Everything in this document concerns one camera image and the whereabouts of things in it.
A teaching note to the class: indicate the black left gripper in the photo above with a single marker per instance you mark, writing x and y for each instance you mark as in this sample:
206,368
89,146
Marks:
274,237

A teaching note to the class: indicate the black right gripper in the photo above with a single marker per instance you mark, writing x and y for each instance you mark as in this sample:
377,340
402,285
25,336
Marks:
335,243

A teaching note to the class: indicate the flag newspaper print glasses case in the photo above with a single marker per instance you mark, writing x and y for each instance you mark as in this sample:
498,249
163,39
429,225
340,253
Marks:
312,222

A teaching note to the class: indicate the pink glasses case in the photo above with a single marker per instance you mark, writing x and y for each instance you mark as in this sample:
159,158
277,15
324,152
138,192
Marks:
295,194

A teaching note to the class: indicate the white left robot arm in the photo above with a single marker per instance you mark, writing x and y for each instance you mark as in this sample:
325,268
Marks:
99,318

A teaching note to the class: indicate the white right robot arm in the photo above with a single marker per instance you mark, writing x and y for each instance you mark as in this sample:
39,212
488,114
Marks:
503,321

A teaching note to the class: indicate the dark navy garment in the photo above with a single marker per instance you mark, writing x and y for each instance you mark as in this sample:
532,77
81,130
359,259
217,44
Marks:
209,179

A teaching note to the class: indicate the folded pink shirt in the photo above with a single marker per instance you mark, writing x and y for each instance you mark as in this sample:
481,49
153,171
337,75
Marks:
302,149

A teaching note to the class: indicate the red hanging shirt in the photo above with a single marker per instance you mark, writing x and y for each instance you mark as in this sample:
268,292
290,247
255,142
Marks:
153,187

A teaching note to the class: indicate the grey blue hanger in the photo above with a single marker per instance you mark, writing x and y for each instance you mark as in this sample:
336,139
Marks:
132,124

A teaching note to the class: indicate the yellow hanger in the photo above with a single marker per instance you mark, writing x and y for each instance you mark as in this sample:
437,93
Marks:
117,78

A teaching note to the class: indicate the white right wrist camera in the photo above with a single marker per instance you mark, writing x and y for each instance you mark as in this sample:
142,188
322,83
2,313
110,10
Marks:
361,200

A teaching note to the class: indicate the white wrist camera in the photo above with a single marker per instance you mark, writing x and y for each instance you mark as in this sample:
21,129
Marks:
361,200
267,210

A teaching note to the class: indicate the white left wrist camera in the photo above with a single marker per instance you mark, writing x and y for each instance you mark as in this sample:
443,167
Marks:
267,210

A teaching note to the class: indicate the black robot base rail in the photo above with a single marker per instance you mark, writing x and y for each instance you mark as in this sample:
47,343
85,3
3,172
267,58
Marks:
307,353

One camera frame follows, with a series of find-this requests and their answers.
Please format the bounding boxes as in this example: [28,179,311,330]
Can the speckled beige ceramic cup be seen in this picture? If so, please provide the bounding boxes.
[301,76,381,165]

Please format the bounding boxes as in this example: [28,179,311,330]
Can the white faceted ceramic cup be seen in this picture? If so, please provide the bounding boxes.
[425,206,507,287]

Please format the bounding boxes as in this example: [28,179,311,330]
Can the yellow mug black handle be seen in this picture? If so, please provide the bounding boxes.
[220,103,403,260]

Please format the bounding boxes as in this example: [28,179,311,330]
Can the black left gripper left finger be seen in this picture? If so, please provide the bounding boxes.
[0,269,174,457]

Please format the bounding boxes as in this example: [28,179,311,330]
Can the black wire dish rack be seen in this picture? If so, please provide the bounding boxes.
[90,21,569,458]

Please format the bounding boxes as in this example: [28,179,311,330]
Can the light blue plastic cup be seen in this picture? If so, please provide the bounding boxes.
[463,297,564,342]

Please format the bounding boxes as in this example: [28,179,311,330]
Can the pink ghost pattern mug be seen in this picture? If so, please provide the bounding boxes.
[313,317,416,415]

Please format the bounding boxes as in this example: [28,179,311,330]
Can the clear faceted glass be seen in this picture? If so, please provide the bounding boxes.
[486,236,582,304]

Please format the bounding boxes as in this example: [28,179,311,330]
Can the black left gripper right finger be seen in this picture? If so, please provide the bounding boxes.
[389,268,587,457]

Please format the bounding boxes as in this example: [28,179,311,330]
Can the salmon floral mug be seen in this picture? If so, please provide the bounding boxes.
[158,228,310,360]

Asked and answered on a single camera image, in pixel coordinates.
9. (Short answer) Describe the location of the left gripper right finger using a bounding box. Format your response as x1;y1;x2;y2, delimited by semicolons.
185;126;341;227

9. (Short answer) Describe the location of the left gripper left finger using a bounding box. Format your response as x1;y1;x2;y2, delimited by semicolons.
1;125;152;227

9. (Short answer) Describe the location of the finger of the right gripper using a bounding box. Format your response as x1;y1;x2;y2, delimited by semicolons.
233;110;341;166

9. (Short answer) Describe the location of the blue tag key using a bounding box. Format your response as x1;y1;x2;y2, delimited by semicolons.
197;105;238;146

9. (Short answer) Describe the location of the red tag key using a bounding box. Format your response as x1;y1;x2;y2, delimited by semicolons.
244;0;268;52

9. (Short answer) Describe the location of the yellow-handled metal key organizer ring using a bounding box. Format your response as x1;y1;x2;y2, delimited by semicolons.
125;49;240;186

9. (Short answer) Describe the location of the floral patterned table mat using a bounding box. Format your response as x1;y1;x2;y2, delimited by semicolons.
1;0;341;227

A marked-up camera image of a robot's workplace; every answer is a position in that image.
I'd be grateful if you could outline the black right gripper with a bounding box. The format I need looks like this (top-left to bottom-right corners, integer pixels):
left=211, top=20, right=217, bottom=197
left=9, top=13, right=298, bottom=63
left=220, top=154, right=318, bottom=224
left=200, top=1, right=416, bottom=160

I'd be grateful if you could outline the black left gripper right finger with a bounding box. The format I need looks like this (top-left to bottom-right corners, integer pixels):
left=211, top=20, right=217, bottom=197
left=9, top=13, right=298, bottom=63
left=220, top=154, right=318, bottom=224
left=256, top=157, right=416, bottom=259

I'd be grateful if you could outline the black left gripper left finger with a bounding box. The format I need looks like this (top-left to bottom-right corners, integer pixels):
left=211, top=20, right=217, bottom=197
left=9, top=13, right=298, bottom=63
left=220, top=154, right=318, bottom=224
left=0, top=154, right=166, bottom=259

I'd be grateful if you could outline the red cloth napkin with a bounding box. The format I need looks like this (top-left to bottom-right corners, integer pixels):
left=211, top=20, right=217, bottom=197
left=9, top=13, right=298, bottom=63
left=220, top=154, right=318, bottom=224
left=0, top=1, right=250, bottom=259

ASSIGNMENT: Starting at the top of the listing above, write out every line exactly as it appears.

ANSWER BOX:
Everything in this document concerns one camera image and the whereabouts of things in it.
A teaching note to the class: indicate the black left gripper in the photo above with a single marker per instance you mark, writing x and y for each instance you mark as in this sample:
206,368
89,146
Marks:
274,237

A teaching note to the class: indicate the black right gripper in the photo above with a single marker per instance you mark, writing x and y for each instance you mark as in this sample:
377,340
402,285
25,336
Marks:
335,243

A teaching note to the class: indicate the flag newspaper print glasses case in the photo above with a single marker per instance you mark, writing x and y for each instance you mark as in this sample:
498,249
163,39
429,225
340,253
Marks:
312,222

A teaching note to the class: indicate the pink glasses case in the photo above with a single marker per instance you mark, writing x and y for each instance you mark as in this sample:
159,158
277,15
324,152
138,192
Marks:
295,194

A teaching note to the class: indicate the white left robot arm in the photo above with a single marker per instance you mark, writing x and y for each instance you mark as in this sample:
325,268
Marks:
99,318

A teaching note to the class: indicate the white right robot arm in the photo above with a single marker per instance you mark, writing x and y for each instance you mark as in this sample:
39,212
488,114
Marks:
503,321

A teaching note to the class: indicate the dark navy garment in the photo above with a single marker per instance you mark, writing x and y for each instance you mark as in this sample:
532,77
81,130
359,259
217,44
Marks:
209,179

A teaching note to the class: indicate the folded pink shirt in the photo above with a single marker per instance you mark, writing x and y for each instance you mark as in this sample:
481,49
153,171
337,75
Marks:
302,149

A teaching note to the class: indicate the red hanging shirt in the photo above with a single marker per instance you mark, writing x and y for each instance you mark as in this sample:
268,292
290,247
255,142
Marks:
153,187

A teaching note to the class: indicate the grey blue hanger in the photo above with a single marker per instance you mark, writing x and y for each instance you mark as in this sample:
336,139
Marks:
132,124

A teaching note to the class: indicate the yellow hanger in the photo above with a single marker per instance you mark, writing x and y for each instance you mark as in this sample:
437,93
Marks:
117,78

A teaching note to the class: indicate the white right wrist camera in the photo above with a single marker per instance you mark, writing x and y for each instance you mark as in this sample:
142,188
322,83
2,313
110,10
Marks:
361,200

A teaching note to the class: indicate the white wrist camera in the photo above with a single marker per instance you mark, writing x and y for each instance you mark as in this sample:
21,129
Marks:
361,200
267,210

A teaching note to the class: indicate the white left wrist camera in the photo above with a single marker per instance you mark, writing x and y for each instance you mark as in this sample:
443,167
Marks:
267,210

A teaching note to the class: indicate the black robot base rail in the photo above with a single marker per instance you mark, writing x and y for each instance you mark as in this sample:
47,343
85,3
3,172
267,58
Marks:
307,353

One camera frame follows, with a series of find-this requests and their answers.
Please format the bounding boxes as in this example: [28,179,311,330]
Can the speckled beige ceramic cup be seen in this picture? If so, please provide the bounding boxes.
[301,76,381,165]

Please format the bounding boxes as in this example: [28,179,311,330]
Can the white faceted ceramic cup be seen in this picture? If so, please provide the bounding boxes.
[425,206,507,287]

Please format the bounding boxes as in this example: [28,179,311,330]
Can the yellow mug black handle be seen in this picture? If so, please provide the bounding boxes.
[220,103,403,260]

Please format the bounding boxes as in this example: [28,179,311,330]
Can the black left gripper left finger be seen in this picture? If so, please provide the bounding boxes.
[0,269,174,457]

Please format the bounding boxes as in this example: [28,179,311,330]
Can the black wire dish rack be seen in this picture? If so, please provide the bounding boxes.
[90,21,569,458]

Please format the bounding boxes as in this example: [28,179,311,330]
Can the light blue plastic cup be seen in this picture? If so, please provide the bounding boxes.
[463,297,564,342]

Please format the bounding boxes as in this example: [28,179,311,330]
Can the pink ghost pattern mug be seen in this picture? If so, please provide the bounding boxes.
[313,317,416,415]

Please format the bounding boxes as in this example: [28,179,311,330]
Can the clear faceted glass be seen in this picture? If so, please provide the bounding boxes.
[486,236,582,304]

Please format the bounding boxes as in this example: [28,179,311,330]
Can the black left gripper right finger be seen in this picture? If so, please provide the bounding boxes.
[389,268,587,457]

Please format the bounding boxes as in this example: [28,179,311,330]
Can the salmon floral mug be seen in this picture? If so, please provide the bounding boxes.
[158,228,310,360]

Asked and answered on a single camera image, in pixel coordinates.
9. (Short answer) Describe the location of the left gripper right finger using a bounding box. Format your response as x1;y1;x2;y2, delimited by semicolons.
185;126;341;227

9. (Short answer) Describe the location of the left gripper left finger using a bounding box. Format your response as x1;y1;x2;y2, delimited by semicolons.
1;125;152;227

9. (Short answer) Describe the location of the finger of the right gripper using a bounding box. Format your response as x1;y1;x2;y2, delimited by semicolons.
233;110;341;166

9. (Short answer) Describe the location of the blue tag key using a bounding box. Format your response as x1;y1;x2;y2, delimited by semicolons.
197;105;238;146

9. (Short answer) Describe the location of the red tag key using a bounding box. Format your response as x1;y1;x2;y2, delimited by semicolons.
244;0;268;52

9. (Short answer) Describe the location of the yellow-handled metal key organizer ring using a bounding box. Format your response as x1;y1;x2;y2, delimited by semicolons.
125;49;240;186

9. (Short answer) Describe the location of the floral patterned table mat using a bounding box. Format your response as x1;y1;x2;y2, delimited by semicolons.
1;0;341;227

A marked-up camera image of a robot's workplace; every answer is a position in that image.
I'd be grateful if you could outline the black right gripper with a bounding box. The format I need looks like this (top-left to bottom-right corners, integer pixels):
left=211, top=20, right=217, bottom=197
left=9, top=13, right=298, bottom=63
left=220, top=154, right=318, bottom=224
left=200, top=1, right=416, bottom=160

I'd be grateful if you could outline the black left gripper right finger with a bounding box. The format I need looks like this (top-left to bottom-right corners, integer pixels):
left=211, top=20, right=217, bottom=197
left=9, top=13, right=298, bottom=63
left=220, top=154, right=318, bottom=224
left=256, top=157, right=416, bottom=259

I'd be grateful if you could outline the black left gripper left finger with a bounding box. The format I need looks like this (top-left to bottom-right corners, integer pixels):
left=211, top=20, right=217, bottom=197
left=9, top=13, right=298, bottom=63
left=220, top=154, right=318, bottom=224
left=0, top=154, right=166, bottom=259

I'd be grateful if you could outline the red cloth napkin with a bounding box. The format I need looks like this (top-left to bottom-right corners, integer pixels):
left=211, top=20, right=217, bottom=197
left=9, top=13, right=298, bottom=63
left=220, top=154, right=318, bottom=224
left=0, top=1, right=250, bottom=259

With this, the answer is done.